TRY IT:
For the records that follow, please set down exactly the lines between the one holding "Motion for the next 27" and the one holding "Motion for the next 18", inclusive, and only those.

DATASET ENTRIES:
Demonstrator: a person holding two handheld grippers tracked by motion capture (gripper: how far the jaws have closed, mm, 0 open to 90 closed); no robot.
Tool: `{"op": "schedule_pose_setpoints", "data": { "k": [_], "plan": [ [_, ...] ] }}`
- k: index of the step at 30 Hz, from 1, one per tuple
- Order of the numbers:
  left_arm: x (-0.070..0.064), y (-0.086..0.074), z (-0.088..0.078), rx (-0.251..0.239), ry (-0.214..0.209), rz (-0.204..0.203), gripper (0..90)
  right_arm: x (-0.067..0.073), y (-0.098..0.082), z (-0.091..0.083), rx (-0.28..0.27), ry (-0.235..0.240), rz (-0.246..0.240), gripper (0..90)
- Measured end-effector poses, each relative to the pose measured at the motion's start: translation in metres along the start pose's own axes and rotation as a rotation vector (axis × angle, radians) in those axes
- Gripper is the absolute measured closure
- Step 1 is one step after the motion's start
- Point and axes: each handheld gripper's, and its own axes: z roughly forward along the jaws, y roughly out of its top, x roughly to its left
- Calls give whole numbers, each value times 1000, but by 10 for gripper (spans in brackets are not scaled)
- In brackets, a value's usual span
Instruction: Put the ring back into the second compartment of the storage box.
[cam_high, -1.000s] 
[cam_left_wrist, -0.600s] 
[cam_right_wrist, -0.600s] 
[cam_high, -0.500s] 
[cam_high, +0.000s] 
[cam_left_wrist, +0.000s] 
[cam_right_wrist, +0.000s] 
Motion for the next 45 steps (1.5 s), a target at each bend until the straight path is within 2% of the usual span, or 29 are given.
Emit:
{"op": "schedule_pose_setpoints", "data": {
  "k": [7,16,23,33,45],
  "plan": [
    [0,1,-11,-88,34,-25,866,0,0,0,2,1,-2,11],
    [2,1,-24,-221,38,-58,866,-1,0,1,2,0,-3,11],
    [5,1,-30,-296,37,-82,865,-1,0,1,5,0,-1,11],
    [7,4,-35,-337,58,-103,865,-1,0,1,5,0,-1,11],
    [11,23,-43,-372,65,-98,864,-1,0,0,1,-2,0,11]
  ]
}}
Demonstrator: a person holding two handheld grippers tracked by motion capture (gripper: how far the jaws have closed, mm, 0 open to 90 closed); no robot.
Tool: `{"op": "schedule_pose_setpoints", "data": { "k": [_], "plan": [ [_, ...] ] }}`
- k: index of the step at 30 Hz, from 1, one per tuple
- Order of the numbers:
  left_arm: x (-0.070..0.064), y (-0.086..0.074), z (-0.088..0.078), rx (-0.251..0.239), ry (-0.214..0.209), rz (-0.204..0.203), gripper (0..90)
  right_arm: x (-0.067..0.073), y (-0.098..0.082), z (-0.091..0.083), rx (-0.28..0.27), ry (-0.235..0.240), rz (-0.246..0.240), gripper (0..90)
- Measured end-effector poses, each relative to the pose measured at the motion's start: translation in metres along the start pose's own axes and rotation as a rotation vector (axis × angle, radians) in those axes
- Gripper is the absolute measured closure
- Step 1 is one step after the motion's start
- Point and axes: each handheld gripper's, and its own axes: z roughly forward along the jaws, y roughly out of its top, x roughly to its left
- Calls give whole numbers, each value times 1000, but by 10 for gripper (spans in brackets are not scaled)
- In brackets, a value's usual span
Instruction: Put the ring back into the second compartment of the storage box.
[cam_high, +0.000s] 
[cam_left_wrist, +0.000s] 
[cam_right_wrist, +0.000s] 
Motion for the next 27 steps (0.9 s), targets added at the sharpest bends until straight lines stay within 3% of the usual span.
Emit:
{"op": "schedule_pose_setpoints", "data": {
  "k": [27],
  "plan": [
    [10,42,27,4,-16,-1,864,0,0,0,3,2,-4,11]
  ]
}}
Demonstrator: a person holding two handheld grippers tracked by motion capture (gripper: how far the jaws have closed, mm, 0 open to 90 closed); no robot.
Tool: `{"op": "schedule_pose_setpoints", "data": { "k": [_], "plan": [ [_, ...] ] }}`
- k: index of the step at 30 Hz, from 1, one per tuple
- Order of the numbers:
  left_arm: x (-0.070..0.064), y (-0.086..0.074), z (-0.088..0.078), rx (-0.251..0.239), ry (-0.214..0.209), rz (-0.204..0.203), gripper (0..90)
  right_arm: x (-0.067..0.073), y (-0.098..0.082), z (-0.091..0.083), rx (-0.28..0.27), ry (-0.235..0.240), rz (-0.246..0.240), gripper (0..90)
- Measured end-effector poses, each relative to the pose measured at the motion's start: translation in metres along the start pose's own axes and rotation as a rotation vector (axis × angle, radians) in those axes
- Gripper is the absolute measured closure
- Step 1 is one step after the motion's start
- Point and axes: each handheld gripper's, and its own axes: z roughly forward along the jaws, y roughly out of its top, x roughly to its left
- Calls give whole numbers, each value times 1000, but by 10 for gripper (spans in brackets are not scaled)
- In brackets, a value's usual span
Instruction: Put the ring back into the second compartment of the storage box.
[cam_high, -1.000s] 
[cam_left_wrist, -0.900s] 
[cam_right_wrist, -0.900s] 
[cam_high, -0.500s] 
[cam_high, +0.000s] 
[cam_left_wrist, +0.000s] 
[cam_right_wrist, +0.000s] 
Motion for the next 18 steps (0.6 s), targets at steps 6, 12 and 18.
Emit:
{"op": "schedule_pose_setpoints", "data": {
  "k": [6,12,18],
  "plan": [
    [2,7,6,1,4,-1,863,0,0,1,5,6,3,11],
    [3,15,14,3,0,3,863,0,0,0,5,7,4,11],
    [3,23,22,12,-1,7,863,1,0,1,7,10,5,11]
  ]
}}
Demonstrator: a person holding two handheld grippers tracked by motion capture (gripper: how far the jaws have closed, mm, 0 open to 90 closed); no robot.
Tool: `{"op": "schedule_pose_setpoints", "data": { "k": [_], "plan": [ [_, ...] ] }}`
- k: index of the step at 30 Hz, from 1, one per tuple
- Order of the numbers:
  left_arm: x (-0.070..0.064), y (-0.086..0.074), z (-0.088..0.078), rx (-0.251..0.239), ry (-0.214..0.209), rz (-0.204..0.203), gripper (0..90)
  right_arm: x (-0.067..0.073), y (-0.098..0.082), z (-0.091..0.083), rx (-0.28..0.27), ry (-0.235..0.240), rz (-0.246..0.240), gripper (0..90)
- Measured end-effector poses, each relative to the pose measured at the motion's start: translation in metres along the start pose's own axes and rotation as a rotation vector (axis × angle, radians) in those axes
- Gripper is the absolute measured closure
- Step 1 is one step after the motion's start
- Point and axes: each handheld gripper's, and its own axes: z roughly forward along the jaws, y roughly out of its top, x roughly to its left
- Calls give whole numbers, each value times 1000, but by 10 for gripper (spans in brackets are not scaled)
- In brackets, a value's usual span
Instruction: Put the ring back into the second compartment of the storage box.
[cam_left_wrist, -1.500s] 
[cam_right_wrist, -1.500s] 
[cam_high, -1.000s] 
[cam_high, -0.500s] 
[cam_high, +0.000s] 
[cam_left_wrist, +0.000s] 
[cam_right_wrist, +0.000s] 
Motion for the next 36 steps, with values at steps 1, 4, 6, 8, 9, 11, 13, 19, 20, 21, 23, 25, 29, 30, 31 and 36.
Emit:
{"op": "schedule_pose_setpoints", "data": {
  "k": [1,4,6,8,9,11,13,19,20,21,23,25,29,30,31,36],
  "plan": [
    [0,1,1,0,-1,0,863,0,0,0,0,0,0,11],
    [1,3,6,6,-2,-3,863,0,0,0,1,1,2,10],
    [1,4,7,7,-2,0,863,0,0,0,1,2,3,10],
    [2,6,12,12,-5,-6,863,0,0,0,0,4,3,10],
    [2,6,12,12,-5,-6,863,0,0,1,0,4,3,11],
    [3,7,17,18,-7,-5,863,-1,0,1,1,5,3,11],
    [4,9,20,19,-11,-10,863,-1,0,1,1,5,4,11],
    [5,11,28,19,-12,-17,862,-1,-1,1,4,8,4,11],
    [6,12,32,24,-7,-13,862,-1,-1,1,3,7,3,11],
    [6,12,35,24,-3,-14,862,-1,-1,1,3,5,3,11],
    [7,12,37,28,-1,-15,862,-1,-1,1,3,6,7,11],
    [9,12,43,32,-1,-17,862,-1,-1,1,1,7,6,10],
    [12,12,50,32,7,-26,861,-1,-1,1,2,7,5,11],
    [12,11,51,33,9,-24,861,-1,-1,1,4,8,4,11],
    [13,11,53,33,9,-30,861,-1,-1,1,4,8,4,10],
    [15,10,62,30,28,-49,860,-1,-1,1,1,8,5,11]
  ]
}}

WRITTEN SOLUTION:
Motion for the next 27 steps (0.9 s), targets added at the sharpest bends until straight lines stay within 3% of the usual span.
Emit:
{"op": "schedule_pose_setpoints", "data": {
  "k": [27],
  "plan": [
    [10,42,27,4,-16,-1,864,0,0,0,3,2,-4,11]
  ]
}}
Demonstrator: a person holding two handheld grippers tracked by motion capture (gripper: how far the jaws have closed, mm, 0 open to 90 closed); no robot.
Tool: `{"op": "schedule_pose_setpoints", "data": { "k": [_], "plan": [ [_, ...] ] }}`
- k: index of the step at 30 Hz, from 1, one per tuple
- Order of the numbers:
  left_arm: x (-0.070..0.064), y (-0.086..0.074), z (-0.088..0.078), rx (-0.251..0.239), ry (-0.214..0.209), rz (-0.204..0.203), gripper (0..90)
  right_arm: x (-0.067..0.073), y (-0.098..0.082), z (-0.091..0.083), rx (-0.28..0.27), ry (-0.235..0.240), rz (-0.246..0.240), gripper (0..90)
- Measured end-effector poses, each relative to the pose measured at the motion's start: translation in metres along the start pose's own axes and rotation as a rotation vector (axis × angle, radians) in those axes
- Gripper is the absolute measured closure
- Step 1 is one step after the motion's start
- Point and axes: each handheld gripper's, and its own axes: z roughly forward along the jaws, y roughly out of its top, x roughly to its left
- Calls give whole numbers, each value times 1000, but by 10 for gripper (spans in brackets are not scaled)
- In brackets, a value's usual span
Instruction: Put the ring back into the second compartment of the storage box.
[cam_high, -1.000s] 
[cam_left_wrist, -0.900s] 
[cam_right_wrist, -0.900s] 
[cam_high, -0.500s] 
[cam_high, +0.000s] 
[cam_left_wrist, +0.000s] 
[cam_right_wrist, +0.000s] 
Motion for the next 18 steps (0.6 s), targets at steps 6, 12 and 18.

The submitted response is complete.